> _ABOUT THIS EXERCISE_:
Below are the records; copy exactly the stretch from the line containing "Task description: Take" through the line containing "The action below", both ends included, and nothing else.
------
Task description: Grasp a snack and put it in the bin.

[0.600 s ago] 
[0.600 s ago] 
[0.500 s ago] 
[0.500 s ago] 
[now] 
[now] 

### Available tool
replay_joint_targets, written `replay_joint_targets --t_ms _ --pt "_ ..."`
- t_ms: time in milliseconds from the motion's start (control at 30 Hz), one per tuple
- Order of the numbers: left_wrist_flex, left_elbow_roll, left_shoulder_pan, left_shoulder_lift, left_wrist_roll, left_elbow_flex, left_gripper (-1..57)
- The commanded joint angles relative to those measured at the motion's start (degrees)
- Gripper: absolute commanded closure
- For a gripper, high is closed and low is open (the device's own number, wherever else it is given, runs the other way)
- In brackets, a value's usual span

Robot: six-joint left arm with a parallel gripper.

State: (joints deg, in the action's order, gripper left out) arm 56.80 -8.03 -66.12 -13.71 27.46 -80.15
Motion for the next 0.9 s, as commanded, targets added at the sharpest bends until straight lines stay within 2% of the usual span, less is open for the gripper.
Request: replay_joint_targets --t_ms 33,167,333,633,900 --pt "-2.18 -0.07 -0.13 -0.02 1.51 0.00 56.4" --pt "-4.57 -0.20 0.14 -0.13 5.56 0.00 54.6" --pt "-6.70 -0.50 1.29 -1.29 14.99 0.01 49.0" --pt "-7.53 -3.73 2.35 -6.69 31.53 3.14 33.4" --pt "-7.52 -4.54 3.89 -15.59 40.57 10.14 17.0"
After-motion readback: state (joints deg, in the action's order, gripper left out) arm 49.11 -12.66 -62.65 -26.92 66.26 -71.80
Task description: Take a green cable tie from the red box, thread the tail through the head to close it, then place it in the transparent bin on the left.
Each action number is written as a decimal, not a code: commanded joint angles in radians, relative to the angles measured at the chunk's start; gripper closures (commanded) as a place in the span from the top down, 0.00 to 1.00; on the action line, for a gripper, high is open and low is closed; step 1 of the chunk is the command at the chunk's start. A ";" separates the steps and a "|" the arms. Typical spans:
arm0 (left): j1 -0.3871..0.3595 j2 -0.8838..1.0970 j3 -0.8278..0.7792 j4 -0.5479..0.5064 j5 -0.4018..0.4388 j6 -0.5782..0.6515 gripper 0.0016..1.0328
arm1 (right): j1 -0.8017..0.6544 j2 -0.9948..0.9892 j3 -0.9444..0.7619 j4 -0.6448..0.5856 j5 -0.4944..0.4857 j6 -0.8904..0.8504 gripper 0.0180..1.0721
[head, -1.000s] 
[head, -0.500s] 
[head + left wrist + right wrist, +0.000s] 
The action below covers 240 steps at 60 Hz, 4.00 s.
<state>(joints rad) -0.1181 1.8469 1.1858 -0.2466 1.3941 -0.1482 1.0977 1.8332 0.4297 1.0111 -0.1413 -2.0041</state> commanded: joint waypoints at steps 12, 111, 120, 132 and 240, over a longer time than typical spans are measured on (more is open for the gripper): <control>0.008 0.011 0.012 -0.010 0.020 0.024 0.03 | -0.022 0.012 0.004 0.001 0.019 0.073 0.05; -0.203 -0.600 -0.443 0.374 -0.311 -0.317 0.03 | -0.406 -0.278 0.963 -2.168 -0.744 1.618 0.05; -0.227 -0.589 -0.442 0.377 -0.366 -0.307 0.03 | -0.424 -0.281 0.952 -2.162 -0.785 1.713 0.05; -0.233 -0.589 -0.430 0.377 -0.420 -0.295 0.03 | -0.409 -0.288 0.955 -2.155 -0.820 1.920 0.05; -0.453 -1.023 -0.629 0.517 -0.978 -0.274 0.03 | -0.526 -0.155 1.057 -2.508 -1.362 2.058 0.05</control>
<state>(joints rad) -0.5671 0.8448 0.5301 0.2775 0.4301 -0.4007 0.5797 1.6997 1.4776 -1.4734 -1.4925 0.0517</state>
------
> _WRITTEN ANSWER_:
Task description: Take a green cable tie from the red box, thread the tail through the head to close it, then place it in the transparent bin on the left.
Each action number is written as a decimal, not a code: commanded joint angles in radians, relative to the angles measured at the chunk's start; gripper closures (commanded) as a place in the span from the top down, 0.00 to 1.00; on the action line, for a gripper, high is open and low is closed; step 1 of the chunk is the command at the chunk's start. A ";" separates the steps and a "|" the arms. Typical spans:
arm0 (left): j1 -0.3871..0.3595 j2 -0.8838..1.0970 j3 -0.8278..0.7792 j4 -0.5479..0.5064 j5 -0.4018..0.4388 j6 -0.5782..0.6515 gripper 0.0016..1.0328
arm1 (right): j1 -0.8017..0.6544 j2 -0.9948..0.9892 j3 -0.9444..0.7619 j4 -0.6448..0.5856 j5 -0.4944..0.4857 j6 -0.8904..0.8504 gripper 0.0180..1.0721
[head, -1.000s] 
[head, -0.500s] 
[head + left wrist + right wrist, +0.000s] 
The action below covers 240 steps at 60 Hz, 4.00 s.

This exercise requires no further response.